WHEN MY MOTHER WOKE AT NOON on New Year’s Day, I asked what she’d recommend for a hangover. I didn’t explain why I wanted to know, and she didn’t ask.
“Aspirin and Pepto-Bismol,” she said. “Good for the stomach and for the head.” My mother specialized in practical lessons that helped with the rigors of daily living. Airy, abstract advice on setting life goals or finding happiness was not for her. Aspirin and Pepto-Bismol. That was classic Esther Garth. And asking for her hangover cure constituted my confession of my New Year’s Eve misbehavior. After that, I no longer worried about the doctor’s call. Not that I’d been especially concerned. My mother might well have told the doctor that he could go to hell, and that she didn’t need his or anyone else’s help in raising her son.
But while the prospect of my mother’s anger didn’t distress me, the possibility of never entering the Dunbar home again did. Following my New Year’s Eve expulsion I believed that was quite possible, and as the first days of 1963 came and went with no word from my friend or his family, my anxiety increased. What I felt was more than worry, more like an alteration of my being. In English class we’d just finished a unit on Greek and Roman mythology, and I felt as if I were living my own variation on the myth of Antaeus. I had to be back in the Dunbar home in order not to be diminished.
Fortunately, before a week was out Johnny phoned and invited me to come over. The science project we’d been collaborating on for weeks would soon be due, and we were far from finished.
“I don’t think your dad would appreciate having me around,” I said.
“Nah, he won’t mind. He’s not mad anymore. Besides, he and Mom won’t be here. They’re taking the twins to the Saint Bartholomew’s Carnival.”
“You’re sure?”
“I’m sure. Now get your ass over here.”
Despite Johnny’s assurances, I still had my doubts. When I rang the doorbell and Dr.
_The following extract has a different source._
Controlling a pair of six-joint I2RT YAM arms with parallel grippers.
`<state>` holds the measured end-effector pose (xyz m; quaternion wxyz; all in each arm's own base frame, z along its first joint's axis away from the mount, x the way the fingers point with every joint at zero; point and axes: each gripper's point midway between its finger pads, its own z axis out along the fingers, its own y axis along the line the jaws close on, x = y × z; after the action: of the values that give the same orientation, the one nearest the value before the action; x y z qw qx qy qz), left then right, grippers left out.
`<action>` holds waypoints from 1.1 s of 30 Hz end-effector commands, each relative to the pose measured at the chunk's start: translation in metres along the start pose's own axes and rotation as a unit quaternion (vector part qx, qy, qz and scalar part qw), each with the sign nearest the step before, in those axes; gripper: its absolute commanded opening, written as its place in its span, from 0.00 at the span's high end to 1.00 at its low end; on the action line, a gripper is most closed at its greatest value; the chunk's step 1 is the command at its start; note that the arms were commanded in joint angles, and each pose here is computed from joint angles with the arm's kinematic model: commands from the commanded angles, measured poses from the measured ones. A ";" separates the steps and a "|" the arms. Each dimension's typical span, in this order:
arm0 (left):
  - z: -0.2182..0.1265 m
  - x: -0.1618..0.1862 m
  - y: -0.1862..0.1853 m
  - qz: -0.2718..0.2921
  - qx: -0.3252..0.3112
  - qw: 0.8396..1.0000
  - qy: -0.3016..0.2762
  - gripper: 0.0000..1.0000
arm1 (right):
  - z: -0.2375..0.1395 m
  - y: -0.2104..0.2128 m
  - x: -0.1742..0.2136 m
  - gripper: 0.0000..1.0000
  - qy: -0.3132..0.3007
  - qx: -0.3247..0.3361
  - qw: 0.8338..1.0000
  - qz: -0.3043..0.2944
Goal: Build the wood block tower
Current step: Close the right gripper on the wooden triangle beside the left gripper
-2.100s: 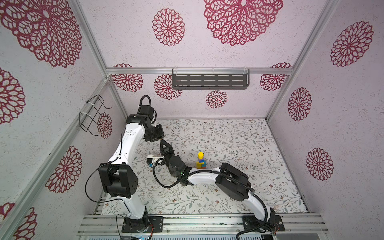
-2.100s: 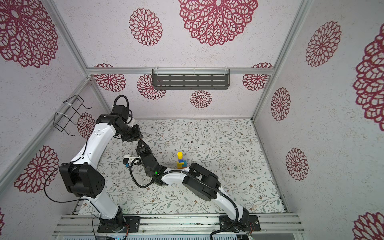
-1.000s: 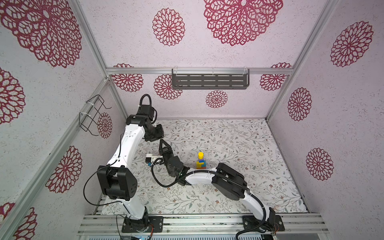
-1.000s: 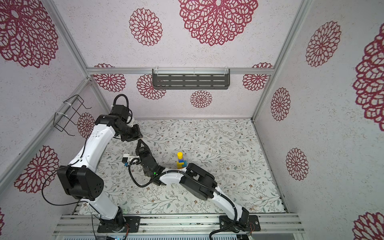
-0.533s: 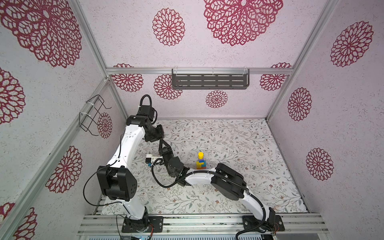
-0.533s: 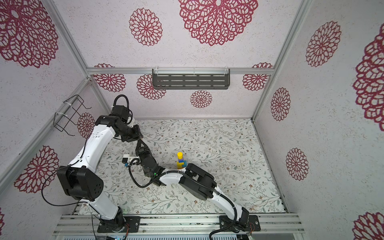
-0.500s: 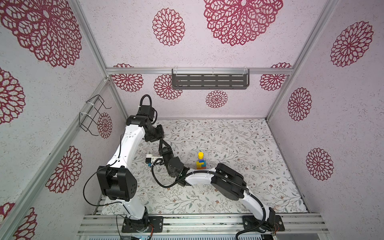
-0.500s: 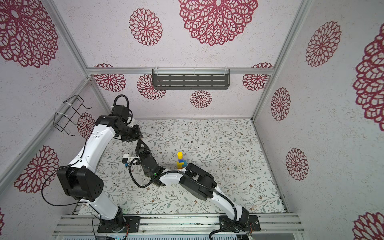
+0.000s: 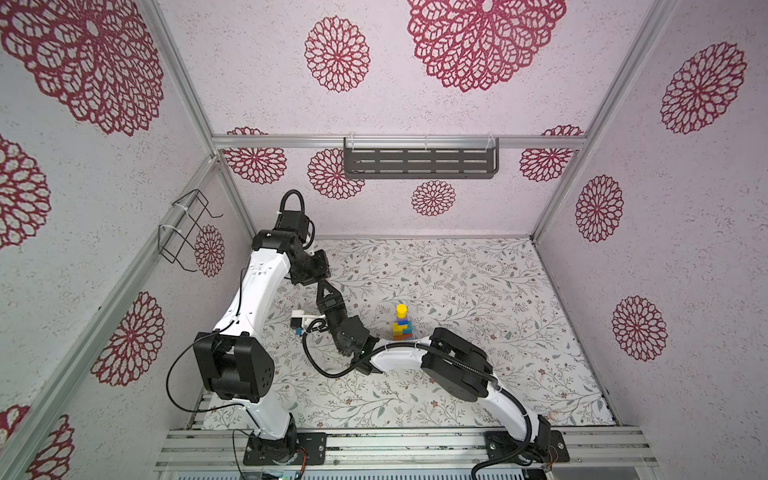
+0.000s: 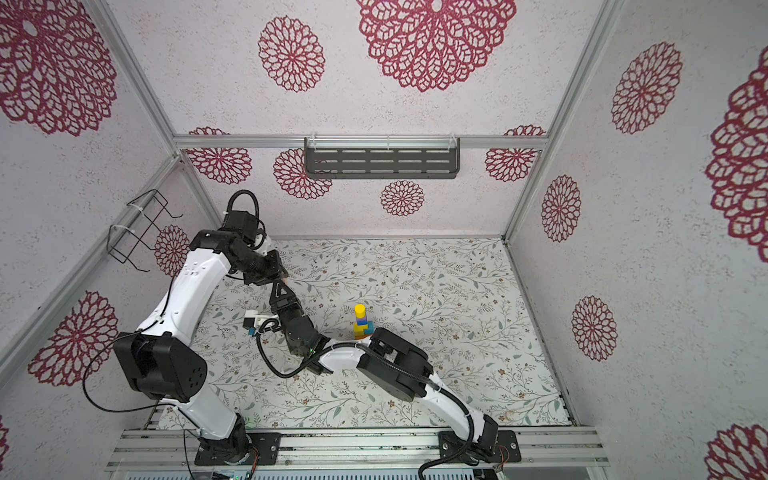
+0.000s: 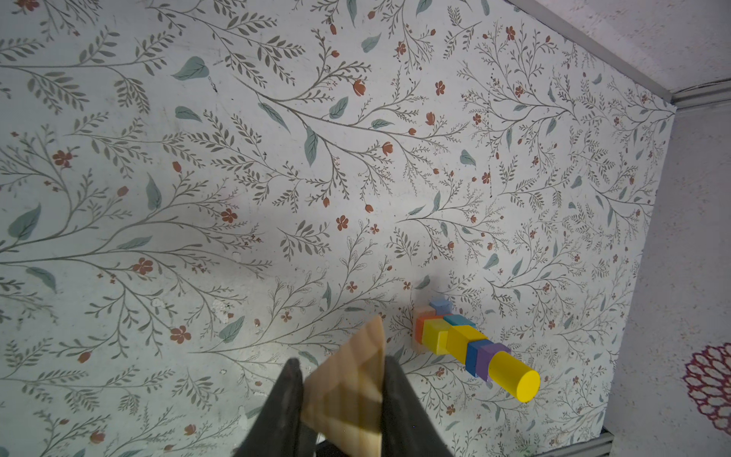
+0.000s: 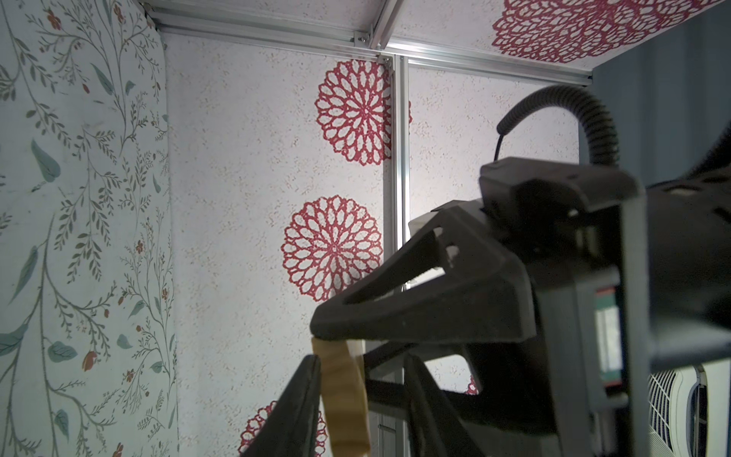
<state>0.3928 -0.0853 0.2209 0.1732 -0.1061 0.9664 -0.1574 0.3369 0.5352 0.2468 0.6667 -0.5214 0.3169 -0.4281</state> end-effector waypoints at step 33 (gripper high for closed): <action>-0.004 0.012 -0.002 0.018 0.001 1.000 0.017 0.74 | 0.004 -0.041 0.028 1.00 0.032 0.062 0.998 -0.010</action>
<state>0.3905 -0.0899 0.2201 0.1694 -0.0933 0.9676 -0.1625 0.3351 0.5312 0.2494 0.6686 -0.5184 0.2929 -0.4454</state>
Dunbar answered, I was prepared to be sent back the way I came.
“Come in, Matthew, come in,” he said. “Johnny’s in the kitchen. Or what was the kitchen. I believe it’s been converted to an anatomy lab.”
Nothing in his demeanor suggested that he wasn’t pleased to see me.
Johnny had laid out poster board on the kitchen table, along with paper, clay, colored pencils, small bottles of model car paints, a portable typewriter, scissors, tape, glue, and a few of his father’s medical books. For our project we planned to capitalize on our reputations as doctors-to-be, and depict ways that major organs could fatally malfunction. Johnny was a talented artist, and he’d drawn on the poster a body with arrows and labels listing the location of major organs. I had some skill with modeling clay, and I molded miniatures of a few organs, both healthy and diseased. We planned to glue these to the poster or arrange them on their own cardboard plaques. Labels would offer brief descriptions of the organ and the symptoms and consequences of disease. The project was an elaborate and visual analogue of the thought I’d had when Dr. Dunbar informed me of my father’s death. I know where the spleen is, do you?
“I’ve seen operating rooms that weren’t as messy,” Dr. Dunbar said as we surveyed the kitchen.
Johnny tossed me a lump of clay. “Make me a liver.”
“With or without cirrhosis?”
“With,” Johnny said. “Definitely with.”
“I would think,” said Dr. Dunbar, “that you two would want to avoid that topic. At least in my presence.”
Johnny laughed at the remark.
Mrs. Dunbar came into the kitchen wearing her fur coat. “There’s cold chicken in the fridge. Or heat up a pizza if you’d prefer. I know it’s futile to ask you to clear off the table when you’re finished, but if you could at least leave enough room for us to have breakfast tomorrow that would be much appreciated.”
“Genius,” said Johnny, “likes things messy.”
“Really?” said Mrs. Dunbar. “Well, I’m sure your sisters would prefer not to stare at a model of a perforated bowel while they eat their Cheerios.”
“Genius can’t be rushed either.”
“And did you explain that to Mr. Lannon when he gave you a due date for your project?” asked Dr. Dunbar.